It's not "into" a restaurant; it's "in" a restaurant (no motion.) So shouldn't it be in einEM Restaurant?
Just a guess, but the sitting down part is a motion, so that might be why it has to be accusative and not dative.
That would be interesting and a first at Duolingo for me... Usually when the German "in" is involved, you look to see whether it corresponds to the English "in" or "into". Can a native speaker chime in here?
Not a native speaker but I've seen the same construct elsewhere in this lesson. The accusative comes from the implied action of sitting down.

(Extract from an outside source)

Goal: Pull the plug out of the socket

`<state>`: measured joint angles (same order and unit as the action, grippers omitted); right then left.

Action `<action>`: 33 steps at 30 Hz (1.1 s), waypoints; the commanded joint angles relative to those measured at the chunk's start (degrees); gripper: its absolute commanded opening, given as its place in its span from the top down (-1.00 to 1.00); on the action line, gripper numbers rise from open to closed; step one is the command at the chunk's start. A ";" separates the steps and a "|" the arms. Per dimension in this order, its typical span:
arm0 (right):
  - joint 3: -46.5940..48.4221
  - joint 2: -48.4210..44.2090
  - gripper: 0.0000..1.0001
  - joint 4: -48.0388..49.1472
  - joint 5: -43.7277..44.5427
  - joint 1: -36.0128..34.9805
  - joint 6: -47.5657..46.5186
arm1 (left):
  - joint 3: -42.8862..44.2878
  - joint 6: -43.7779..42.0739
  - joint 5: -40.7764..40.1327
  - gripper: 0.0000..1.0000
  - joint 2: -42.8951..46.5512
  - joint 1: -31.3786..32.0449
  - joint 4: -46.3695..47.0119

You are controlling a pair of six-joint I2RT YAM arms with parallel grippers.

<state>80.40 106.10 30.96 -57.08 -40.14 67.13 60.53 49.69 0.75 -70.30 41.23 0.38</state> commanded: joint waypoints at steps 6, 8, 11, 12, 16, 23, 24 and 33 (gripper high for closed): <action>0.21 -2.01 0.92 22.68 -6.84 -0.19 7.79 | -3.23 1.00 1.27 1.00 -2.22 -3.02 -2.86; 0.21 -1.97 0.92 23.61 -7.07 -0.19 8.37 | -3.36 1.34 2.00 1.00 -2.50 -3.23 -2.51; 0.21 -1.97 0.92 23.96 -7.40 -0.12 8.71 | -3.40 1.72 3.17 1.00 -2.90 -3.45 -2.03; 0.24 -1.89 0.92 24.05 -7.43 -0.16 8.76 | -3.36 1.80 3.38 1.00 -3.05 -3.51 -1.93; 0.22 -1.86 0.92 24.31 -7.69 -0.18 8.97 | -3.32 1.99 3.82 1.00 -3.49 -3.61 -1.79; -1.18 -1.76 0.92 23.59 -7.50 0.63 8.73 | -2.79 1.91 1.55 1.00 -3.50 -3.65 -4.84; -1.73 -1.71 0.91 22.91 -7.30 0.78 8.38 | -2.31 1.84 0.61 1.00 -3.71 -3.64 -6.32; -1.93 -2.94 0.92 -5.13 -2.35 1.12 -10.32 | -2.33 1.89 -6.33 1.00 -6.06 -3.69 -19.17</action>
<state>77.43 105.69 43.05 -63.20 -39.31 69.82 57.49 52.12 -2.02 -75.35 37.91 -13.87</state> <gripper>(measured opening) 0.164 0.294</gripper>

Thanks for the comment. Christian posted a relevant comment on some other discussion about a similar situation. I wanted to link but couldn't find the discussion; basically it turns out there are two different words: setzen and sitzen. it's the difference between the action of sitting down and the state of being seated. "Setzen" (used reflexively) implies the action/motion of sitting down and requires accusative, whereas "sitzen" is used to convey the state of being seated and takes dative. So really it doesn't have anything to do with "in"/"into" and the restaurant itself.
Yes. Liegen and legen (lie and lay) are the same - liegen takes the dative, legen accusative.
Yes, it's a bit ambiguous, but I would imagine this scene while walking on the streets and then as a sudden idea, "Let's sit down in a restaurant (because it's freaking cold)", in that case you imply motion into a restaurant, hence it will be "in + Accusative".
I don't think an English speaker (in the UK at least) would ever say 'Let's sit in a restaurant' because it's not the sort of place you can just go and sit. I wonder if the German makes sense too, unless it simply means let's go to a restaurant.
It is a very weird sounding sentence, but I guess Duo dgaf about sentences making sense beyond the grammar? :0
I'm confused about how this is not considered a question. Since the verb is first, shouldn't it be considered a question, especially with Techno Frau's voice not being able to convey a question-like tone in listening exercises?
What is the difference, in German, between "Let's sit in a restaurant," and "Are we sitting in a Restaurant?" Is it just the tone of voice?
Im certaintly not a native German speaker, but i can answer this question on terms of Spanish, which I do speak. Phrasing like this in Spanish would be considered an imperative, like a command unto the speakers of the phrase. It may be a similar situation to this in German. "Setzen wir" may be a command like the more common "Setzen Sie". Dont take my word though, just my two cents.
This is translated in my lesson as an imperative. Is it imperative in German? Right here there's no translation now.